**Requirement:**
Please output exactly the part of the records below that opens with the line containing "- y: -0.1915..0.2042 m" and closes with the line containing "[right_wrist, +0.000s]", both lines included, and nothing else.

_ _ _ _ _

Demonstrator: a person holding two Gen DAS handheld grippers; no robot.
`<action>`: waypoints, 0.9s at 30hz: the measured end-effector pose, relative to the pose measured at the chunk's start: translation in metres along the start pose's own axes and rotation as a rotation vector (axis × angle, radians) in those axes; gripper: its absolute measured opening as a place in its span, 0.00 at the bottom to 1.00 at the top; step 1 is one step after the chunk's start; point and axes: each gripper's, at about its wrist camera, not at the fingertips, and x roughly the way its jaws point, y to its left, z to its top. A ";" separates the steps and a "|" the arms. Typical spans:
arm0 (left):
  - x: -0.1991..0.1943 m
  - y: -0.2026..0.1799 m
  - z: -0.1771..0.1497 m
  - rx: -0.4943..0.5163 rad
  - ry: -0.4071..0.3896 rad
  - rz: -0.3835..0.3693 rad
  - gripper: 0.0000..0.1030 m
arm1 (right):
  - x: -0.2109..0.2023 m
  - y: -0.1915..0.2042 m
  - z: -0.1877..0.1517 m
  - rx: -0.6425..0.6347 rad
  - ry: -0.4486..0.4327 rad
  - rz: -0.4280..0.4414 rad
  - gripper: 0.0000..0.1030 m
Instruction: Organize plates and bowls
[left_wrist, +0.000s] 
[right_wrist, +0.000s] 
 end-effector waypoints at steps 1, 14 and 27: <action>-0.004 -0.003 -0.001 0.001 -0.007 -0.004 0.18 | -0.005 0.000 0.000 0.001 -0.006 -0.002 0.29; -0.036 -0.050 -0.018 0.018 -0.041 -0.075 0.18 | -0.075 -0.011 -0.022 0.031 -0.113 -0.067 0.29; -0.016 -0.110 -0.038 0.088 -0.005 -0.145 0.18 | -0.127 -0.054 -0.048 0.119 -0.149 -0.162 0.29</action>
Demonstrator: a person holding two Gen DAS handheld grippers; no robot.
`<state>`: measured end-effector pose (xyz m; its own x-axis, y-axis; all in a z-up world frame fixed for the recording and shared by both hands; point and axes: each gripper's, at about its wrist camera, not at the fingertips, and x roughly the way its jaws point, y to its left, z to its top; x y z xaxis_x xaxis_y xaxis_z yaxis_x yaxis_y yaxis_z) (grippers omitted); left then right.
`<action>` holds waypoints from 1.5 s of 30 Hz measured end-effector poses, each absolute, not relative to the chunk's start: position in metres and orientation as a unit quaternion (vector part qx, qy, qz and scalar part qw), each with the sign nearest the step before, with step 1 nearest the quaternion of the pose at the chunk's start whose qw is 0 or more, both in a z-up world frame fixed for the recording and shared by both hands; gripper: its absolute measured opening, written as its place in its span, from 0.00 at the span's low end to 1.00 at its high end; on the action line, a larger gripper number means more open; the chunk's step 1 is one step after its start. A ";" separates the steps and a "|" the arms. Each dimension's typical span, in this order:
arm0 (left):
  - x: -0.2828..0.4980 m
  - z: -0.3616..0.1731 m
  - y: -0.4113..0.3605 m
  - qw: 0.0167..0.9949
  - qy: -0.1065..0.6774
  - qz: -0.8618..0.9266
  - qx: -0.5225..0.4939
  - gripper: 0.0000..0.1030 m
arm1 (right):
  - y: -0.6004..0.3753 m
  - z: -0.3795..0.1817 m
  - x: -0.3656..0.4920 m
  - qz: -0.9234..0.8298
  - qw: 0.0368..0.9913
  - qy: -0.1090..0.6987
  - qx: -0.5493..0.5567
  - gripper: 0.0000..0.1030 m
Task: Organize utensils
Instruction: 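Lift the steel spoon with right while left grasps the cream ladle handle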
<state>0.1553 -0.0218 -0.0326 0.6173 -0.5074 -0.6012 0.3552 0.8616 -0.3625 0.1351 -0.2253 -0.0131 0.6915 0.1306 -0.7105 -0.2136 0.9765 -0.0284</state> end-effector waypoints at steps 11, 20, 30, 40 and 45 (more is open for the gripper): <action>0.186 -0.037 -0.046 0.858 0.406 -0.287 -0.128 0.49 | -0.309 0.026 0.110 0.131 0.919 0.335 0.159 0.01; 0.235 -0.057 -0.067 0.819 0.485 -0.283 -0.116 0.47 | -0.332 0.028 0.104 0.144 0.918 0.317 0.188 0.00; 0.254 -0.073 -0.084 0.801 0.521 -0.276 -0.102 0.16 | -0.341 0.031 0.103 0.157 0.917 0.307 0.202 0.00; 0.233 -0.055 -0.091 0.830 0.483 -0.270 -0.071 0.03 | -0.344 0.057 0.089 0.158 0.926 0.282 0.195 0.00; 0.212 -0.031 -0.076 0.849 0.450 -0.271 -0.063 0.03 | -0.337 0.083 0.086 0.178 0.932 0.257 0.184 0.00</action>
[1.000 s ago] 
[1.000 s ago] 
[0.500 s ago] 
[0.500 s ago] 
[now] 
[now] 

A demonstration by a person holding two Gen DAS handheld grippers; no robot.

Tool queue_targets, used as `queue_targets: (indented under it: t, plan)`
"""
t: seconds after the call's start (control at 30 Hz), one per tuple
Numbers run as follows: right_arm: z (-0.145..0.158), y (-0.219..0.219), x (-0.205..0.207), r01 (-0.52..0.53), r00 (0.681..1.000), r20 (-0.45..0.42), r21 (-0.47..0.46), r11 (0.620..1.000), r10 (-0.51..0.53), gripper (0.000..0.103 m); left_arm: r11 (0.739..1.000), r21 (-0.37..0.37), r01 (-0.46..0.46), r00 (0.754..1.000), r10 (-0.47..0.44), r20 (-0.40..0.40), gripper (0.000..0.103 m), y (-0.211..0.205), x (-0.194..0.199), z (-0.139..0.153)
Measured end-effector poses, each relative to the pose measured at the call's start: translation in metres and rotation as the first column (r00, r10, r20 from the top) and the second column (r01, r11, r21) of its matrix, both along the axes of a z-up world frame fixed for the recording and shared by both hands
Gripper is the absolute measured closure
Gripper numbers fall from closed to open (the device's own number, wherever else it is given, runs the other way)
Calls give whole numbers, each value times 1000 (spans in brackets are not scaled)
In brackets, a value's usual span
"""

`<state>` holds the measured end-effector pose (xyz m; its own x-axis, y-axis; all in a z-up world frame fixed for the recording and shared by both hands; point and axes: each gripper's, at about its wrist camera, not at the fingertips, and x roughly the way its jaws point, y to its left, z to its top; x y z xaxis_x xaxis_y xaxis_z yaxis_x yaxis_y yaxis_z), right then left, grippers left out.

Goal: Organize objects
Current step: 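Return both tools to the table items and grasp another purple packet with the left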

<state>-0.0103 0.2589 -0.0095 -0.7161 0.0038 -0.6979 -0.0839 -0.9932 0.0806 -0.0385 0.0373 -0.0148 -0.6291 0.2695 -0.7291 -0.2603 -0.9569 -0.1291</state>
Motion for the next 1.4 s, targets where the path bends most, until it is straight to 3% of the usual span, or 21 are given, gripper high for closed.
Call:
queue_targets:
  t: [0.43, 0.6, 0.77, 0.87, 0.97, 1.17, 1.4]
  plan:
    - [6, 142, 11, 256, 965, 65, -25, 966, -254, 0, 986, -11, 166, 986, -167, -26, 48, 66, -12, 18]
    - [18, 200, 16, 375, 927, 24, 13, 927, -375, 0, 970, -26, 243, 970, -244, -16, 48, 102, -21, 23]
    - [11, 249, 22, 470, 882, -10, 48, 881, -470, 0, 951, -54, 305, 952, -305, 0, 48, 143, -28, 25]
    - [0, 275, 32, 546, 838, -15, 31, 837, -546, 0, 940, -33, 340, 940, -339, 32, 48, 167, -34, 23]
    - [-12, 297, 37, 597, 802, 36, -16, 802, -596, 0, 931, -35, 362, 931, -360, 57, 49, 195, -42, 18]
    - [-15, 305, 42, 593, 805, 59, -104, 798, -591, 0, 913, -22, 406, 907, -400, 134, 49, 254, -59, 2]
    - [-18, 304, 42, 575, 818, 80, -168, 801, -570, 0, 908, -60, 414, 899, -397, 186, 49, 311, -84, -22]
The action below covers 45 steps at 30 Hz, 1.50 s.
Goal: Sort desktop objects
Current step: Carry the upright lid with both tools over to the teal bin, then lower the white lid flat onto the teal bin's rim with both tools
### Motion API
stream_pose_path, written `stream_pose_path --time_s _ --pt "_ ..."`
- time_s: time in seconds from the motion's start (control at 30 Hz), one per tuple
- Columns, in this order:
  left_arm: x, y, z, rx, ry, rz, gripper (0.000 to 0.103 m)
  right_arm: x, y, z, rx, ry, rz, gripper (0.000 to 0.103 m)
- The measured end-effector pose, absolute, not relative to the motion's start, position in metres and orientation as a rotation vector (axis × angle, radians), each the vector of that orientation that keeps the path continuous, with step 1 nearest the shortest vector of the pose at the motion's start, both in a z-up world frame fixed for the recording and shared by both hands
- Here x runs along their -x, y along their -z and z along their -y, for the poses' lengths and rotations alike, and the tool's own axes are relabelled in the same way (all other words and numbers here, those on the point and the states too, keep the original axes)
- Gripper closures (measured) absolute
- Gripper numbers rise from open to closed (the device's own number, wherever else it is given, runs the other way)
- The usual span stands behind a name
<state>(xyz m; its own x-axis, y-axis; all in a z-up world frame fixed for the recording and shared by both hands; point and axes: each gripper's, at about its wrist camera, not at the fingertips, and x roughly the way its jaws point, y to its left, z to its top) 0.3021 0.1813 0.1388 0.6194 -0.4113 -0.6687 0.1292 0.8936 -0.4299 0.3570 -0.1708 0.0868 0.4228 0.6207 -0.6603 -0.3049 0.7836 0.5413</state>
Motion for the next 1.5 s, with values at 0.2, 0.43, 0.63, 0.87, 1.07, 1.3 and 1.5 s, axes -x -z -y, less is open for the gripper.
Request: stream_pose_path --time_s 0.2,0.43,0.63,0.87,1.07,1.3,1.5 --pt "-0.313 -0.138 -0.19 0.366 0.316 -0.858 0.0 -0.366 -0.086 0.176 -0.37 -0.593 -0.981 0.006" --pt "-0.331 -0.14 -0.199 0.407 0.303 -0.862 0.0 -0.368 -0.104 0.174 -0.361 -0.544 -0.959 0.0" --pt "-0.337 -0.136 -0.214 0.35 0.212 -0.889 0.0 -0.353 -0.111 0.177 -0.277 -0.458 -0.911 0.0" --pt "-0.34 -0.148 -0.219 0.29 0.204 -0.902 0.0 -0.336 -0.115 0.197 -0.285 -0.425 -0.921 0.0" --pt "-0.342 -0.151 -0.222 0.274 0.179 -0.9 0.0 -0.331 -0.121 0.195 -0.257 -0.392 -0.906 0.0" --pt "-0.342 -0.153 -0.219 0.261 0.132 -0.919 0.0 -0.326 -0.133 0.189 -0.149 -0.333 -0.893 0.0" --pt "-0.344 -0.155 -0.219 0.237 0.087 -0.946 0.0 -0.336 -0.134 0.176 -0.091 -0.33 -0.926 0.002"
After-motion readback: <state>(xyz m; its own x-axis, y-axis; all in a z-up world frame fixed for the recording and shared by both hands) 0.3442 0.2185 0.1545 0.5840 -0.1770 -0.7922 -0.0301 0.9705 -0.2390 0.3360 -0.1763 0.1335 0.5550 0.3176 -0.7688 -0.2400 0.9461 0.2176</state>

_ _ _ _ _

**Solution for this problem:**
  - y: -0.1915..0.2042 m
  - z: -0.1877..0.1517 m
  - rx: -0.6425..0.6347 rad
  - ry: -0.4486..0.4327 rad
  - rz: -0.4280..0.4414 rad
  - gripper: 0.0000..0.1030 m
Instruction: Organize plates and bowls
[left_wrist, +0.000s] 
[right_wrist, +0.000s] 

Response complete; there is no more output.